Por otra parte, subrayó que la infraestructura energética, sanitaria, hídrica, de transporte y comunicaciones requieren una renovación integral, pues el dinero generado —especialmente a través del turismo— no se destinaba a inversiones para la población, sino al beneficio de una élite militar y familiar.
Hammer afirmó que, con un gobierno dispuesto a invertir en el país y la llegada de un turismo que beneficie realmente a la gente, la recuperación podría ser más rápida de lo esperado, aunque el proceso demandará esfuerzo y tiempo.

Washington busca alcanzar un acuerdo con La Habana
En medio de la incertidumbre de los isleños latinoamericanos por su futuro, Trump reconoció el lunes pasado que su secretario de Estado, Marco Rubio, mantiene conversaciones directas con Cuba para alcanzar un acuerdo en medio de la crisis energética que atraviesa la isla.
“Estamos empezando a llegar a un acuerdo. Cuba es, en este momento, una nación fallida y ni siquiera tienen combustible para que los aviones puedan despegar. Están obstruyendo su pista de aterrizaje”, afirmó Trump ante periodistas a bordo del avión presidencial Air Force One.
El mandatario republicano reiteró que las conversaciones están en curso y consideró que debería alcanzarse un acuerdo “sin duda alguna” por tratarse de una “amenaza humanitaria”.

También se refirió a la comunidad cubano-estadounidense, señalando que muchos estarán contentos si pueden regresar y reencontrarse con familiares en Cuba. “Tenemos muchos cubanoamericanos estupendos y van a estar muy contentos cuando puedan volver y saludar a sus familias y hacer cosas que deberían haber podido hacer desde hace mucho tiempo”, expresó.
El presidente criticó las acciones y el trato a cubanos por parte de las autoridades del régimen: “Me interesan mucho las personas que están aquí y que fueron tan maltratadas por Castro y las autoridades cubanas. Han sido tratadas de forma horrible. Así que ya veremos cómo acaba todo esto, pero Cuba y nosotros estamos hablando”.
En cuanto a la política de sanciones, defendió la vigencia del embargo: “Mientras tanto, hay un embargo. No hay petróleo, no hay dinero, no hay nada”, sentenció en referencia al flujo de recursos hacia Cuba.
Emergencia en Cuba
Montañas de basura se acumulan en calles, esquinas y avenidas de La Habana, donde la recolección de residuos está prácticamente paralizada por la escasez de combustible y la falta de camiones operativos.
La interrupción del servicio, agravada en las últimas semanas, ha convertido los espacios públicos de la capital cubana en focos de contaminación y proliferación de insectos.
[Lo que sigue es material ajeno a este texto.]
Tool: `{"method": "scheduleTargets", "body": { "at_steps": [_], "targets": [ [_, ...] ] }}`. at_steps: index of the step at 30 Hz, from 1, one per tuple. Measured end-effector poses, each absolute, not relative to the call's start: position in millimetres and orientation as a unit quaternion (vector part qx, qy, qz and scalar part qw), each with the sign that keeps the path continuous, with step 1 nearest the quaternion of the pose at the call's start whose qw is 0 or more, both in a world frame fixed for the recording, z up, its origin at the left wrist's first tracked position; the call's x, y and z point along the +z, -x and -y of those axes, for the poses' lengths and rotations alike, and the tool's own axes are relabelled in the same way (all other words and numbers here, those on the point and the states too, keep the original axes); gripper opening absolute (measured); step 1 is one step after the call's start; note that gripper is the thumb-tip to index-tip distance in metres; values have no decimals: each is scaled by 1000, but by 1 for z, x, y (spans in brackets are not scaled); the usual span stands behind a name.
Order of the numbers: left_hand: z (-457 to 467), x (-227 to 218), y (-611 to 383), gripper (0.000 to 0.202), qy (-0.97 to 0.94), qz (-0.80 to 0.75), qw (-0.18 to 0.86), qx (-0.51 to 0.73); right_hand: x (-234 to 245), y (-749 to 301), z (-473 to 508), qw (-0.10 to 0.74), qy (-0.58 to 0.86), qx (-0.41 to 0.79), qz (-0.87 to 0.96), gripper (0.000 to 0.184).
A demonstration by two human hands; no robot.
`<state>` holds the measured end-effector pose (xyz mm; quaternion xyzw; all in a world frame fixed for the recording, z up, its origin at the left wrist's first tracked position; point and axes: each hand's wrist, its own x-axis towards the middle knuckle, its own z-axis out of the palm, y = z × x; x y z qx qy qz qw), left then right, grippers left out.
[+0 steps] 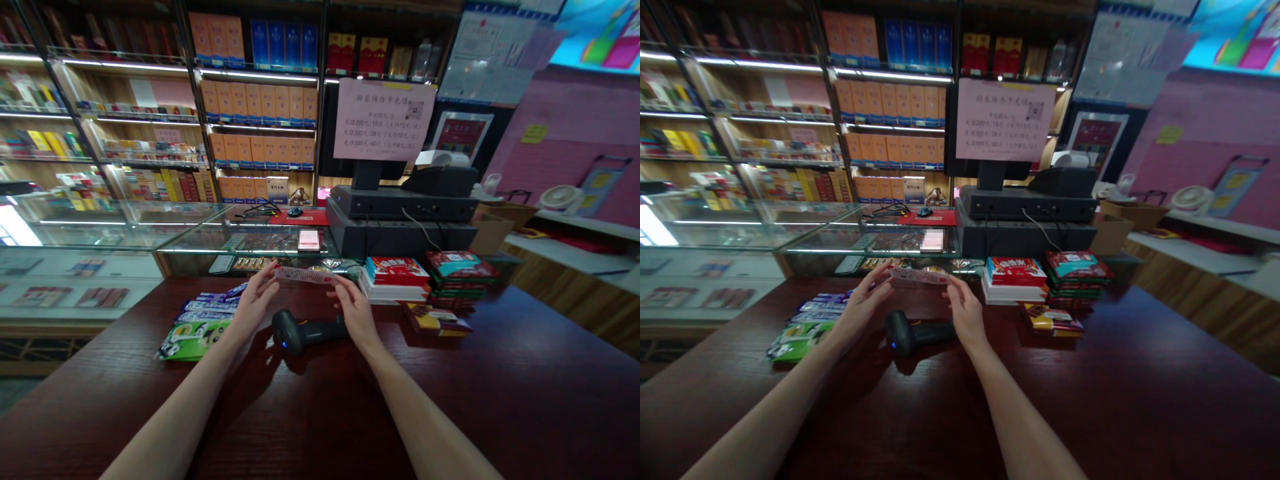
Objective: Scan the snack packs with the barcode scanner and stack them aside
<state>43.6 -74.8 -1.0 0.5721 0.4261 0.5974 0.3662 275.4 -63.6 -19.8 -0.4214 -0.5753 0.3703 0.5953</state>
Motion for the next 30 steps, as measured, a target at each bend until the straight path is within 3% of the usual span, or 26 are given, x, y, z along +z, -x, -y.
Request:
{"method": "scheduleTargets", "body": {
  "at_steps": [8,18,25,30],
  "targets": [
    [74,-9,-51,33,-584,-439,306,611,-20,-272,59,661,387,441,468,41],
    [79,3,-42,30,-649,-431,244,578,-19,-276,57,658,340,485,465,37],
    [81,3,-39,59,-652,-362,347,569,-15,-277,59,631,333,495,496,47],
    [79,-1,-37,63,-653,-358,368,557,-14,-276,60,628,341,480,509,50]
  ]
}}
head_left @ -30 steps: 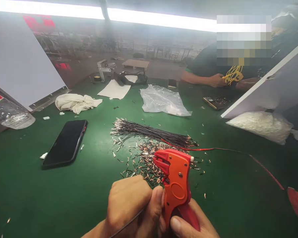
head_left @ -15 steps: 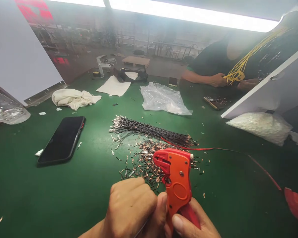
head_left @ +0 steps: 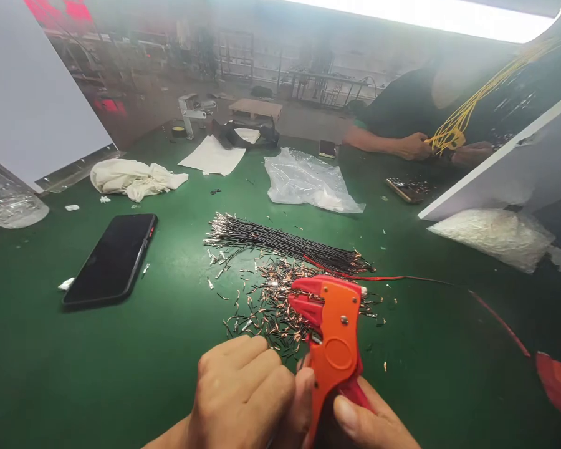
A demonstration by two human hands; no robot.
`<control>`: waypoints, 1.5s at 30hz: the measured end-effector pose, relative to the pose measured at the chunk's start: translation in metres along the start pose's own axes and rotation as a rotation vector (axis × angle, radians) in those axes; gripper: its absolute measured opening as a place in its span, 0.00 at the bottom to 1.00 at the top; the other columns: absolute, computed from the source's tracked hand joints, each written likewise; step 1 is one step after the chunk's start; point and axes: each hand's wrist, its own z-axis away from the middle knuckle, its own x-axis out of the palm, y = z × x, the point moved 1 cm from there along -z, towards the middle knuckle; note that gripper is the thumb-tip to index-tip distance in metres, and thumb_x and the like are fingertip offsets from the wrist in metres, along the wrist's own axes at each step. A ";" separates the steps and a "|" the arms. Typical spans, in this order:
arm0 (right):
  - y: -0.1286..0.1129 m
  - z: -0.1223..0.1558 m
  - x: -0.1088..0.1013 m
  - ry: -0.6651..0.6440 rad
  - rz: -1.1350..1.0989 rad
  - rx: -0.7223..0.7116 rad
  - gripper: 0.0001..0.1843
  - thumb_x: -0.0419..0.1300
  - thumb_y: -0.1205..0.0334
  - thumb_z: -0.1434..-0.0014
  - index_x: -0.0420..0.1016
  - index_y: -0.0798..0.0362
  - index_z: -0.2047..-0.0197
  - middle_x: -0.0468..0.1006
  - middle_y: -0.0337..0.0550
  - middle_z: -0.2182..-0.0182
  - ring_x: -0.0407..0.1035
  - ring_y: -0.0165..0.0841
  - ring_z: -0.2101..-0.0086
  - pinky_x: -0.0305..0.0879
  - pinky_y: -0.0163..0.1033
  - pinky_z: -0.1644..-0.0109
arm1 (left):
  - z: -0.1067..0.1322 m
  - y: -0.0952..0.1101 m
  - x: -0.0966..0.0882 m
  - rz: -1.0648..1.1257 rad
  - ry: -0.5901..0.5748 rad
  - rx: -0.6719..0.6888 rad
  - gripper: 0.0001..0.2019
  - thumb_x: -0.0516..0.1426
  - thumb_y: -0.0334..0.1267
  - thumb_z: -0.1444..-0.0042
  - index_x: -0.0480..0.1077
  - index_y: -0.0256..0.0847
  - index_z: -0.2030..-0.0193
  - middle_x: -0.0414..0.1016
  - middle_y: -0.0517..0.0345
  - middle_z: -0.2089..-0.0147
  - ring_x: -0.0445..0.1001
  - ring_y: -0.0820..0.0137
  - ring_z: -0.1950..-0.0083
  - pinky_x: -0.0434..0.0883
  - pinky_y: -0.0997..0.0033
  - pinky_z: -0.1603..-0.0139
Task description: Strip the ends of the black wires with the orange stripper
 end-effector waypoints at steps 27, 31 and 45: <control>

Actualmente, la ciudad dispone de solo 44 camiones de basura en funcionamiento de un total de 106, una cifra insuficiente para atender las necesidades de una población que supera los dos millones de habitantes. Bolsas plásticas, restos de comida, cartones y botellas se apilan en puntos críticos, mientras algunos residentes, ante la emergencia, buscan entre los desechos materiales reutilizables o que puedan vender.